Why Paul McCartney cannot let it be

The great Beatle and the shadow of John Lennon.

By Helen Thompson

Paul McCartney is back in fashion. When, after a three-hour set, McCartney walked off stage at Glastonbury in 2022, the audience seemed to be expressing a country’s gratitude, as 20 days earlier those on the Mall for the Platinum Jubilee celebrations had to the Queen. For Elizabeth II, it was her penultimate public appearance. McCartney, though, is back in December on a UK tour: still hungry at the age of 82 for the appreciation, still, by his sheer virtuosity, wishing to settle scores.

Peter Jackson’s 2021 documentary Get Back on the Beatles’ January 1969 sessions, the Glastonbury concert and the 2023 Beatles single “Now and Then” are all part of McCartney’s attempt to re-elevate the Beatles into the mythical realm, with the songwriting duo of Lennon and McCartney at its heart. His implicit antagonist is still Yoko Ono, who has spent the four and a half decades since her husband’s death insisting that the spirit of John Lennon was bigger than the Beatles.

Since Get Back came out at least, McCartney has been winning. The documentary shows emphatically that when the love between Lennon and McCartney was supposedly obliterated, it was instead very much alive. It is evident in the looks Lennon and McCartney exchange in the first song they practise, “I’ve Got a Feeling”.  At the Glastonbury concert, McCartney sang this number in the encore as a virtual duet with Lennon. There being no footage of George Harrison’s lunchtime row with Lennon on the seventh day of the sessions, Jackson has the Beatles’ lead guitarist quit the band after emotionally crumbling as he watched Lennon and McCartney sing “Two of Us” to each other. In perhaps the most powerful scene, Lennon and McCartney work through their anguish in a secret code of wordplay. Lennon’s eye-contact is intense as he spills out his need to connect; McCartney keeps turning his head away and insists that what they require is “a schedule of work”. In this story, Lennon and McCartney appear to be taking steps beyond the wounds they inflicted on each other in 1968 in India and the making of the White Album. It is the imminent appointment of the American mogul Allen Klein as the Beatles’ business manager – despite McCartney’s bitter opposition – that looms after the cameras have stopped rolling, and which will tear them apart. 

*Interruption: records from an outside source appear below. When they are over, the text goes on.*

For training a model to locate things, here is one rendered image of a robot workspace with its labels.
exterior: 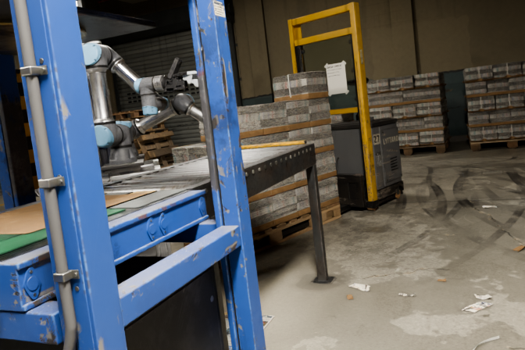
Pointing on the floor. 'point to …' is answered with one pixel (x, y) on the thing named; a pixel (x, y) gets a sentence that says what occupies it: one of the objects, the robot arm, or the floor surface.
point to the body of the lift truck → (387, 138)
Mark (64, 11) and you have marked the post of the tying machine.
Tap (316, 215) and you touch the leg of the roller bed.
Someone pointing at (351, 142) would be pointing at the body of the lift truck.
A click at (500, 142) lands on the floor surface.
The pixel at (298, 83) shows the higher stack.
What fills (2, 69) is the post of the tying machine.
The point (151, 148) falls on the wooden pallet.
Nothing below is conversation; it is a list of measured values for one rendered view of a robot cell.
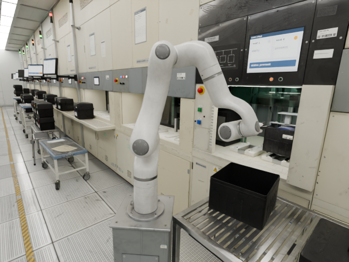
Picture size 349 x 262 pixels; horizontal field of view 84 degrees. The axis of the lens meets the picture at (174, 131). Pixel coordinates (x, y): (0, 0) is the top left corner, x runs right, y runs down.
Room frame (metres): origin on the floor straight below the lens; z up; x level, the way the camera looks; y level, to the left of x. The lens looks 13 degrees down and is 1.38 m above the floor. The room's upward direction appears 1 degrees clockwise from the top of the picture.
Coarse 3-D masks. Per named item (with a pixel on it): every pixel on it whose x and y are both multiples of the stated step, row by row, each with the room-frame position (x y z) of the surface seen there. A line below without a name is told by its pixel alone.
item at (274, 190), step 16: (224, 176) 1.06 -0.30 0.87; (240, 176) 1.09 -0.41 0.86; (256, 176) 1.03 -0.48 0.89; (272, 176) 0.98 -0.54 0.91; (224, 192) 0.86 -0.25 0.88; (240, 192) 0.82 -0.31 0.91; (256, 192) 1.03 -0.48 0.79; (272, 192) 0.83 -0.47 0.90; (224, 208) 0.86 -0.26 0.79; (240, 208) 0.81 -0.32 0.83; (256, 208) 0.77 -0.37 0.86; (272, 208) 0.88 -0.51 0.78; (256, 224) 0.76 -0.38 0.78
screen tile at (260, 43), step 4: (260, 40) 1.23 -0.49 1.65; (264, 40) 1.21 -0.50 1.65; (272, 40) 1.18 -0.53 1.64; (252, 44) 1.26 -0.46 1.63; (256, 44) 1.24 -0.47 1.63; (260, 44) 1.22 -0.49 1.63; (264, 44) 1.21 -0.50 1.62; (268, 44) 1.19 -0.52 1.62; (252, 48) 1.26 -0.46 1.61; (256, 48) 1.24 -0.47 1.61; (268, 48) 1.19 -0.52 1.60; (260, 52) 1.22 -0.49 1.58; (264, 52) 1.20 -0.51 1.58; (268, 52) 1.19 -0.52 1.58; (252, 56) 1.25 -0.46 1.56; (256, 56) 1.24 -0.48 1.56; (260, 56) 1.22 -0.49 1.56; (264, 56) 1.20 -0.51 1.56; (268, 56) 1.18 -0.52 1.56
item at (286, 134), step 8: (280, 112) 1.37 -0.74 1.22; (288, 112) 1.38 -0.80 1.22; (288, 120) 1.32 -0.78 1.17; (272, 128) 1.31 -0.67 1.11; (264, 136) 1.35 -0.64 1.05; (272, 136) 1.31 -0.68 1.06; (280, 136) 1.27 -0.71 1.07; (288, 136) 1.24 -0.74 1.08; (264, 144) 1.34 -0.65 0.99; (272, 144) 1.30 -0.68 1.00; (280, 144) 1.27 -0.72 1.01; (288, 144) 1.23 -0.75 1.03; (272, 152) 1.30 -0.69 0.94; (280, 152) 1.26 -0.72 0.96; (288, 152) 1.22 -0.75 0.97
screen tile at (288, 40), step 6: (288, 36) 1.11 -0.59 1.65; (276, 42) 1.16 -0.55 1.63; (282, 42) 1.13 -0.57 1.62; (288, 42) 1.11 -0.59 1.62; (294, 42) 1.09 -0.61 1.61; (294, 48) 1.09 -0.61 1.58; (276, 54) 1.15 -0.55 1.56; (282, 54) 1.13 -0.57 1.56; (288, 54) 1.10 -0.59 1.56; (294, 54) 1.08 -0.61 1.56
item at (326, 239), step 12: (324, 228) 0.65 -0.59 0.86; (336, 228) 0.65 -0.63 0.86; (312, 240) 0.59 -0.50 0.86; (324, 240) 0.59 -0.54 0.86; (336, 240) 0.59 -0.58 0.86; (348, 240) 0.59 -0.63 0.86; (312, 252) 0.54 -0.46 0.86; (324, 252) 0.54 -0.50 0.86; (336, 252) 0.54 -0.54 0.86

Given McCartney was proved right on Klein, this is a version of history McCartney likes. But the deeper truth Get Back reveals about the implosion is just how far his musical talent had unbalanced not just Lennon and McCartney but the Beatles. Needing to contain McCartney’s creativity, Lennon tried and failed to have Ono join the band during the White Album, as he had successfully done with the artistically gifted but musically talentless Stuart Sutcliffe a decade earlier in Liverpool. McCartney was not the collateral damage from Lennon’s post-India partnership with Ono; he was the reason for it. Largely songless in Get Back, Lennon scolds McCartney: “Because you, you’ve suddenly got it all, you see.” But McCartney was far too intoxicated with his achievements by January 1969 to need to be told such an elementary fact about his superiority. Lennon’s mistake was to think that at the height of his creative powers McCartney could accept the musical retreats he had made as a teenager. Lennon could utilise Klein, though, to shift the battleground to his bandmate’s non-musical weaknesses.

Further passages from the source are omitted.